Syla has precious little help, and few people on whom she can count.  What she can count on is the consistent arrival of the HesedMobile of the Joint Distribution Committee (JDC), one of Jewish Federation of Central New Jersey’s overseas partner agencies.  The HesedMobile is a specially-equipped van that delivers life-sustaining materials – including food and supplies – to elderly Jews in more than 2,200 remote locations throughout the Former Soviet Union, including Syla.  It also provides services, such as loaning Jewish books and magazines to clients.  Thanks to the HesedMobile, Syla receives homecare, Meals-on-Wheels, holiday food packages, medication and medical consultations, emergency home repairs, blankets and heating fuel for the bitter winter months.  "I want to thank people like you," Syla said to the volunteer delivering these materials, "for not forgetting people like me."

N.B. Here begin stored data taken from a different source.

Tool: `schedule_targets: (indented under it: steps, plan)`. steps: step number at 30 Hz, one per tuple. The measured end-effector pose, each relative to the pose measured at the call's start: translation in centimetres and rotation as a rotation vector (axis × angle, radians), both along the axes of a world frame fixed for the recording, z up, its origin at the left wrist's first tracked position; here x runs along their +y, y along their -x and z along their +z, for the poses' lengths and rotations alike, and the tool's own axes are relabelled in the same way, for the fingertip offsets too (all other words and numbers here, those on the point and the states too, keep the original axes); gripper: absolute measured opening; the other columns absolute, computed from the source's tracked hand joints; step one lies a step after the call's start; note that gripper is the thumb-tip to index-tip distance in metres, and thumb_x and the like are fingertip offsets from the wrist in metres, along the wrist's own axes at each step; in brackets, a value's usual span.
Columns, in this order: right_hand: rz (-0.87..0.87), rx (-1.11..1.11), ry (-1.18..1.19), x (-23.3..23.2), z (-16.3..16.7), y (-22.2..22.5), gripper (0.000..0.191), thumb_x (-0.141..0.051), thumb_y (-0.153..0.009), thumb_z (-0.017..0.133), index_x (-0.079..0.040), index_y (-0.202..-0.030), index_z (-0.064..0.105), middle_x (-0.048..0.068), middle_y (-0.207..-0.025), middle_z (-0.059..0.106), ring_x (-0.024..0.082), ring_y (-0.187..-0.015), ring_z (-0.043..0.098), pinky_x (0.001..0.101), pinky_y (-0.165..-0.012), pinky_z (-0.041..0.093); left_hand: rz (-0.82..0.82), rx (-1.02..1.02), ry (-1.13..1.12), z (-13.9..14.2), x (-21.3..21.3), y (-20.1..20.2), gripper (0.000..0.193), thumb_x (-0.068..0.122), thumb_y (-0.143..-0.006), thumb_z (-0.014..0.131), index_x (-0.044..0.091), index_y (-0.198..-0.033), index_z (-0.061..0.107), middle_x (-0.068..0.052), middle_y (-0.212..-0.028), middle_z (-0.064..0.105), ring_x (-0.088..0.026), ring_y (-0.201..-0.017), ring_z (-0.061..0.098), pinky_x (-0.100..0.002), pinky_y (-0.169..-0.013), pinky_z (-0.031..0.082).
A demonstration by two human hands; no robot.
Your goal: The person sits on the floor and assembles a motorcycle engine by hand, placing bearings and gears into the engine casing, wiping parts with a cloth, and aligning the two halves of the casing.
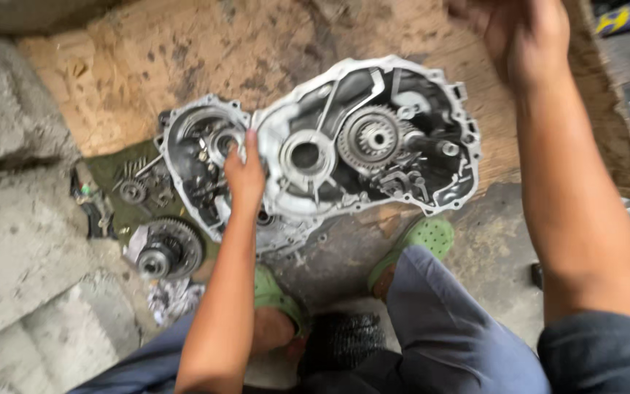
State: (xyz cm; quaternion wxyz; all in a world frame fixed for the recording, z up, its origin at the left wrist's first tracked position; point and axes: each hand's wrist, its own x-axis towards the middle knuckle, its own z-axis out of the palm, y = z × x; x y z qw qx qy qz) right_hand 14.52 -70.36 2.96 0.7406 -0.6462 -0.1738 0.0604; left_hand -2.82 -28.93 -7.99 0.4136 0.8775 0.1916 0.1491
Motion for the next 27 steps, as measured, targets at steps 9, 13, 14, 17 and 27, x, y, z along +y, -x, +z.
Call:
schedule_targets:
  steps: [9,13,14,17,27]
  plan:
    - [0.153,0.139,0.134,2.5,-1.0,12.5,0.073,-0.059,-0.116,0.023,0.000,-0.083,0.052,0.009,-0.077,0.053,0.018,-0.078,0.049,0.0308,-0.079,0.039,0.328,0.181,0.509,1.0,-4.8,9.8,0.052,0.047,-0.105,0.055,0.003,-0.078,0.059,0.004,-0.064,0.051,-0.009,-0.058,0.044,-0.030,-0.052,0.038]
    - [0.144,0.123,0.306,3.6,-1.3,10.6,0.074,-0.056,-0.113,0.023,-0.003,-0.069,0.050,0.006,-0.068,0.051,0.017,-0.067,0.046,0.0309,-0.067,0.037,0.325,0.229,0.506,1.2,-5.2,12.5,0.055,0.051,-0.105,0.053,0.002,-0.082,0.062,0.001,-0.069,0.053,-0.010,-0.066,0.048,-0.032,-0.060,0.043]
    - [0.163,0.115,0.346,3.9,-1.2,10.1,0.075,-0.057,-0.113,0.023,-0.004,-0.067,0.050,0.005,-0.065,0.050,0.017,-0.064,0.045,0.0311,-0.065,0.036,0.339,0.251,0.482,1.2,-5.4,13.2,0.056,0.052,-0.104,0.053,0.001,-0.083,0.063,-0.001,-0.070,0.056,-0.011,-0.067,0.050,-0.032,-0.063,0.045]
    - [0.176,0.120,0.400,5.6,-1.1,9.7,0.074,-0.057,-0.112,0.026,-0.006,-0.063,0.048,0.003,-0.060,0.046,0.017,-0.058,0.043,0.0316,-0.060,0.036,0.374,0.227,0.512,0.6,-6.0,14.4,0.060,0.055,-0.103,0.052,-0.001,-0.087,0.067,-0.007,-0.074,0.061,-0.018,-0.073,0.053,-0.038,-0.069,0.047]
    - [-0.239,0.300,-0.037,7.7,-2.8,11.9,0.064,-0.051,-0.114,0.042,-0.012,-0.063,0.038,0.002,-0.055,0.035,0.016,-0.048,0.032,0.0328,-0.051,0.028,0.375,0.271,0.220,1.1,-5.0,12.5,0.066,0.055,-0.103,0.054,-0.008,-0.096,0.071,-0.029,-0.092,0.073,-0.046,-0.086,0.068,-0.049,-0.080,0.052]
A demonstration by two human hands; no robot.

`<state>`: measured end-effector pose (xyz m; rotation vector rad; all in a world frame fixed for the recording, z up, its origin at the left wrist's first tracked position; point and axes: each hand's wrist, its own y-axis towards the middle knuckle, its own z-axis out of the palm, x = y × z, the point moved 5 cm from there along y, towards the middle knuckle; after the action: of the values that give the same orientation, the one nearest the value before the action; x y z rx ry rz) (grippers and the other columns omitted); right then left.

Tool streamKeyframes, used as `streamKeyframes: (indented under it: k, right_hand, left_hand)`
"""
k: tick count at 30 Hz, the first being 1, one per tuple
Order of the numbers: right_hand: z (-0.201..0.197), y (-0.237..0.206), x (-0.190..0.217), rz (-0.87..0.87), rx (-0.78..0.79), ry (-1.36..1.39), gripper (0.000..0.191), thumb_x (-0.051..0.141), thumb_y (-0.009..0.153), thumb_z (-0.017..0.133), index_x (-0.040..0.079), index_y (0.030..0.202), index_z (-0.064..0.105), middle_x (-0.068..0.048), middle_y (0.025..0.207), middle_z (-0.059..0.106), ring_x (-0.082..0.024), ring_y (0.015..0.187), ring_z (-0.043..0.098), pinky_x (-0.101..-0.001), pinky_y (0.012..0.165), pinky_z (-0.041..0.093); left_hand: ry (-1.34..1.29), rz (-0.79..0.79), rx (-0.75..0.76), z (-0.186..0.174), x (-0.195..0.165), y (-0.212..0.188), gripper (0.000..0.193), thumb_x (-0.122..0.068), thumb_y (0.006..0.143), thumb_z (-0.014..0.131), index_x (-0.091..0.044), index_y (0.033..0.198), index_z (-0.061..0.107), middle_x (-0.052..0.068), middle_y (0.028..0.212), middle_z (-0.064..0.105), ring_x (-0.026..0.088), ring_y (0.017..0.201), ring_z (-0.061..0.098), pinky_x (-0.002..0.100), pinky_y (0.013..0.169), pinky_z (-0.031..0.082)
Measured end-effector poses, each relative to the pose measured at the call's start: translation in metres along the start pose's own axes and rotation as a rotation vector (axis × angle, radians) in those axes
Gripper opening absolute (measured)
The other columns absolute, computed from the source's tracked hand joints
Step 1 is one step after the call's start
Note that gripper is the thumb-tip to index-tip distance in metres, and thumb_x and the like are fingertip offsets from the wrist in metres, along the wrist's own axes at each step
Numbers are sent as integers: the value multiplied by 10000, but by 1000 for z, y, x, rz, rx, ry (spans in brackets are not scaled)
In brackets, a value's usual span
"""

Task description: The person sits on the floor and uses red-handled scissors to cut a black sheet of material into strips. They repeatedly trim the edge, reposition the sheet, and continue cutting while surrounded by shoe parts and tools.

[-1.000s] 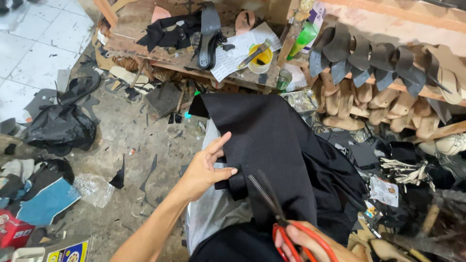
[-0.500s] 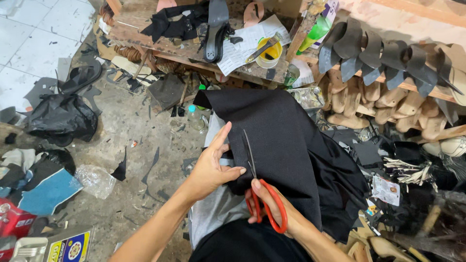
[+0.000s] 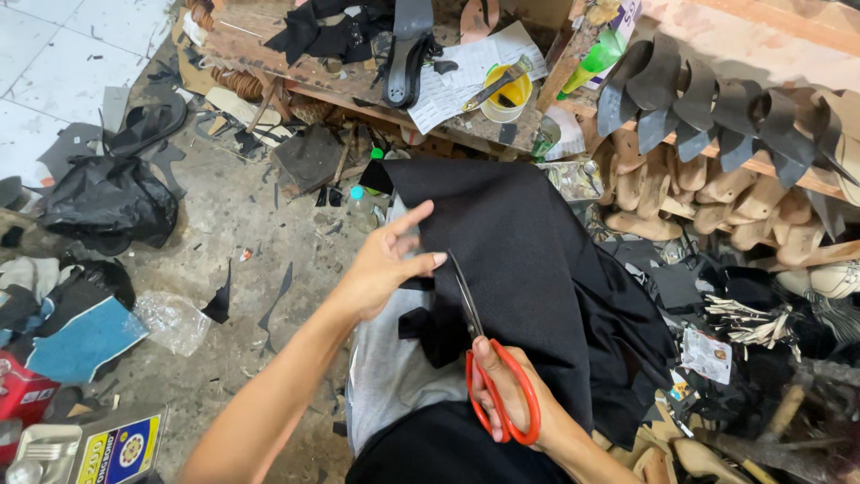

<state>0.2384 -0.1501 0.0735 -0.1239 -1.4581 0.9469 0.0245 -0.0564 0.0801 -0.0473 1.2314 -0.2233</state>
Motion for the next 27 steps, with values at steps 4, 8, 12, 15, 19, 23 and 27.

The HesedMobile reaches each village about once a month.  In each small community, a local volunteer stays in touch with the Hesed, making sure he knows in advance when the van is scheduled to arrive so that he can inform the other Jewish residents.  Sometimes, a HesedMobile travels hundreds of miles to make a single delivery to a lone Jew living in an isolated, far-off village.  In small towns inhabited by several dozen Jews, arrival of the van provides an opportunity for seniors to get together and take part in various activities.  In addition, various outreach organizations operating in the former Soviet Union sometimes “hitch a ride” on the HesedMobile in order to bring educational activities to the periphery.  The HesedMobile is not only an emissary of caring, it is a means of  connecting even the most distant Jew to the entirety of the Jewish world.